More recently, however, we have rejected the argument that modus operandi expert testimony raises concerns similar to those raised by drug-profile testimony. Gil, 58 F.3d at 1422. In Gil, we rejected the drug profile evidence comparison "because we have consistently held `that government agents or similar persons may testify as to the general practices of criminals to establish the defendants' modus operandi.'" Id. (quoting Johnson, 735 F.2d at 1202) (emphasis added).

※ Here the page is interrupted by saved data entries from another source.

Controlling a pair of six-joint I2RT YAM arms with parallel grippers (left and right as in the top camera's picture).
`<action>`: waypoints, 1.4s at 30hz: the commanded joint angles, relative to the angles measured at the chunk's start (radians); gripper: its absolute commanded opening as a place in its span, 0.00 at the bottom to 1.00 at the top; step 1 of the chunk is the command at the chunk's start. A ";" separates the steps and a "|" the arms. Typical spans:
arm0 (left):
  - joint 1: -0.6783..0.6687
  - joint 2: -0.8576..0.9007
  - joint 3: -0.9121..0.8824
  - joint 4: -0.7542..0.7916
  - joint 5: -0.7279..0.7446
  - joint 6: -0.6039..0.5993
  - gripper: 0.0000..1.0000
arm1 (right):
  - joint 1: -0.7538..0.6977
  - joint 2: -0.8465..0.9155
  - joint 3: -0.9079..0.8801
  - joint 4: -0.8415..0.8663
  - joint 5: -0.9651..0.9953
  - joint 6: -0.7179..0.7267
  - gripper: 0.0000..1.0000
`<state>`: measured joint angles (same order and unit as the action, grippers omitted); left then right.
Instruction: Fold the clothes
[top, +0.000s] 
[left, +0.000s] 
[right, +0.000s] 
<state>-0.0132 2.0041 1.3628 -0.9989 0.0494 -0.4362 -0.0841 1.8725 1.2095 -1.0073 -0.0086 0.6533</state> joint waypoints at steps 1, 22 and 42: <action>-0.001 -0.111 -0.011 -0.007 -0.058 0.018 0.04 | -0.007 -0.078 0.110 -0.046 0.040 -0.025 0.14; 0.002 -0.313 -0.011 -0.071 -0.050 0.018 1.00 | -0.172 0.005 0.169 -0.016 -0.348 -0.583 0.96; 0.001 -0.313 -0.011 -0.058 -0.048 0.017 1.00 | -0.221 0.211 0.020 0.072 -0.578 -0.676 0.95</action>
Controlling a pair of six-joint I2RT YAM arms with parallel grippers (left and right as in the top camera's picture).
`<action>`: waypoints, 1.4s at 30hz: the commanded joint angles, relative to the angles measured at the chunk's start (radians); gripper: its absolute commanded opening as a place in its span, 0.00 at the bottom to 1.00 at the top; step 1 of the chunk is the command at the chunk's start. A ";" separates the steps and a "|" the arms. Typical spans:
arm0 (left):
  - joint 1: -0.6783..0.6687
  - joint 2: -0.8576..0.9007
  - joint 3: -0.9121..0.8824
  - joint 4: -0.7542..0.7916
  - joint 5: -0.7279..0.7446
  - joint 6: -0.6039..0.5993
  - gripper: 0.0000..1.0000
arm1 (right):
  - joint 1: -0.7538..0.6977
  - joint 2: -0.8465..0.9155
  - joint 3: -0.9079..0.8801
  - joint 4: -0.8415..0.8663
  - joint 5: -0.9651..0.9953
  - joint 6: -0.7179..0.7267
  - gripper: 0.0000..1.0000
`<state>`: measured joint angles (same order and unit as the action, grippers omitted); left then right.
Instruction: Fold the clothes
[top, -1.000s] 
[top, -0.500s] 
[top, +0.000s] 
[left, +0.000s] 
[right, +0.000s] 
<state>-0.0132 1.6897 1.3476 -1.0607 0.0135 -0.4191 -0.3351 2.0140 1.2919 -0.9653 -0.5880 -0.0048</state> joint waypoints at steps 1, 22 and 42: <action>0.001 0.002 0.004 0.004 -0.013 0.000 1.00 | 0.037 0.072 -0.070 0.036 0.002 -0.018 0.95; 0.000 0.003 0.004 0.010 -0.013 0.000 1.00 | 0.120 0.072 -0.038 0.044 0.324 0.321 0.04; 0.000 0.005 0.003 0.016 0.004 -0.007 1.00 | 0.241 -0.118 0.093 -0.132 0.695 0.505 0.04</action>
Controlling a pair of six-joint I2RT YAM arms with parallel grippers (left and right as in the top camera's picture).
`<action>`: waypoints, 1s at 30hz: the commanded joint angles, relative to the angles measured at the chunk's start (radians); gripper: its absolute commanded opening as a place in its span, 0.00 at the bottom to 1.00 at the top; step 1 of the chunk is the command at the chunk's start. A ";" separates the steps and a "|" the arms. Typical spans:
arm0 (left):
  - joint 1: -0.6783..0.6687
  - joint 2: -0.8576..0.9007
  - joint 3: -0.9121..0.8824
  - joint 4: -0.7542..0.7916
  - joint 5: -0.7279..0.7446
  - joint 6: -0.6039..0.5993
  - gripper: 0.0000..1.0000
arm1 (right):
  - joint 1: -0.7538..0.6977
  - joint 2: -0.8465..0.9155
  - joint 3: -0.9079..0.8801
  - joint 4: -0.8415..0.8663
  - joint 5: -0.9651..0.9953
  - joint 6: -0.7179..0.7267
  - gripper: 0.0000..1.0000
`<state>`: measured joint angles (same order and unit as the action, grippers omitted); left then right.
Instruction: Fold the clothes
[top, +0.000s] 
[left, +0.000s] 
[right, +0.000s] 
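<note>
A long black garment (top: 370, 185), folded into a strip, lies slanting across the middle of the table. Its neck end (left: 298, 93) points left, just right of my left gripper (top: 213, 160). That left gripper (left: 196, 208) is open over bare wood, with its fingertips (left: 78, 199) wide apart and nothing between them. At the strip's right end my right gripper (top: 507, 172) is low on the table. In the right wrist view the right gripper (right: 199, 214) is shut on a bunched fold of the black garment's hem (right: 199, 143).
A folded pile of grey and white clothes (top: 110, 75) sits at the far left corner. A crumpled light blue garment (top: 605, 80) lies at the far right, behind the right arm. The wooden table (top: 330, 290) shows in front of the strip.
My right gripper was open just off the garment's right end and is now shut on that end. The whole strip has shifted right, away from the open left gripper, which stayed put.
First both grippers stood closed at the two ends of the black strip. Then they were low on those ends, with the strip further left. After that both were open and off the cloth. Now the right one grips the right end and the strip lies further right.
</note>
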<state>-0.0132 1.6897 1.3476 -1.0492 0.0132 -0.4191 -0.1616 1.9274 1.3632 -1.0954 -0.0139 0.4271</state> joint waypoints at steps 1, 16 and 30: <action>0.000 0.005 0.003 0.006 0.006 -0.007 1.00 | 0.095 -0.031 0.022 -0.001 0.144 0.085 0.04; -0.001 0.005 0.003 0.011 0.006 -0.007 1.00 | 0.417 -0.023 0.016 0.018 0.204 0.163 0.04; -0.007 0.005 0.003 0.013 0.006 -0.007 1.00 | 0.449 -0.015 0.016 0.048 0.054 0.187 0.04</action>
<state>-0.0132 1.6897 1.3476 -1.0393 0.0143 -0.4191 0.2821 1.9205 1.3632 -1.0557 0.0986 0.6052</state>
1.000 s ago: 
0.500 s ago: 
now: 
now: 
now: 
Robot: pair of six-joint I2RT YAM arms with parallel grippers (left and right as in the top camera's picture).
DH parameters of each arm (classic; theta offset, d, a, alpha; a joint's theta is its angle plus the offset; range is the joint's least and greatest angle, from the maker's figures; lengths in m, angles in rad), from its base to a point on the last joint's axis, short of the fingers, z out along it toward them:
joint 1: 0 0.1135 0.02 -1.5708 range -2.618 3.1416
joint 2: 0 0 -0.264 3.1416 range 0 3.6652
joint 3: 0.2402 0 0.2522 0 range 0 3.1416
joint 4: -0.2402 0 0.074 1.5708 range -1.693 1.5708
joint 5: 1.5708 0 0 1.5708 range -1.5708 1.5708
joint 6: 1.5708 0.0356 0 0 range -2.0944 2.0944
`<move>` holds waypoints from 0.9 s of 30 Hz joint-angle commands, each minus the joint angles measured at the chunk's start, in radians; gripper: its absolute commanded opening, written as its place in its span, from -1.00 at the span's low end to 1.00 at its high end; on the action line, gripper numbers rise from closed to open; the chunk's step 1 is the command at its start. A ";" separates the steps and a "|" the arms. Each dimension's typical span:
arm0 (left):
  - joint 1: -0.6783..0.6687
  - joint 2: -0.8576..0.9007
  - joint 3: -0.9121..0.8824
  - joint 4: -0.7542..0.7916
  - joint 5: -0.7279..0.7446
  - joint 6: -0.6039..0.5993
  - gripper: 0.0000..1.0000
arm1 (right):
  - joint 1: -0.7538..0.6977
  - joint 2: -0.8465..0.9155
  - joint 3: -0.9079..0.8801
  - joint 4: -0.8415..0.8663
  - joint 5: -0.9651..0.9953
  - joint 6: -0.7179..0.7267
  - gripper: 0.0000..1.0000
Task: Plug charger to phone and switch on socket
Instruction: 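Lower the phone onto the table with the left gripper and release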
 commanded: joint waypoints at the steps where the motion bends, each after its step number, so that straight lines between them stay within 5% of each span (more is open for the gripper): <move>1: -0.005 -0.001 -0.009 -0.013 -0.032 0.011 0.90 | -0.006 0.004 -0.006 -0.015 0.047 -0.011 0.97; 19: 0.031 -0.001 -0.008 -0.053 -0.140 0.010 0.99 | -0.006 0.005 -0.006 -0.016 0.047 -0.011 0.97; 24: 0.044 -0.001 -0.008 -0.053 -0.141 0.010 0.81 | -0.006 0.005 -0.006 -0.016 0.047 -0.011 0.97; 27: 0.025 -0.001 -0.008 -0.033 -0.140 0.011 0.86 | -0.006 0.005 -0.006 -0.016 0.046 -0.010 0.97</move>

Further, in United States v. Taren-Palma, 997 F.2d 525, 534-535 (9th Cir. 1993), we upheld admission of expert testimony regarding the use of guns in narcotics transactions because the fact that the defendant was carrying a gun was not innocuous. We distinguished Lim and Lui by noting that in those cases, the inadmissible drug courier profile evidence involved innocuous bits of evidence, such as engaging in domestic travel without carrying drugs. 997 F.2d at 535. Here, like in Taren-Palma, the fact that Webb had a gun concealed under the hood of his car was by no means innocuous.

In addition, unlike Lim and Lui, none of the expert testimony in this case was admitted to demonstrate that Webb was guilty because he fit the characteristics of a certain drug-courier profile. Instead, the expert testimony was properly admitted to assist the jury in understanding the reasons why a person would conceal a weapon in the engine compartment of a car.

C. Webb's State of Mind

Webb next argues that the expert testimony was inadmissible because it constitutes testimony on his state of mind, in violation of Federal Rule of Evidence 704(b). Rule 704(b) prohibits an expert from stating his opinion on the ultimate issue of whether a defendant had the particular mental state at issue.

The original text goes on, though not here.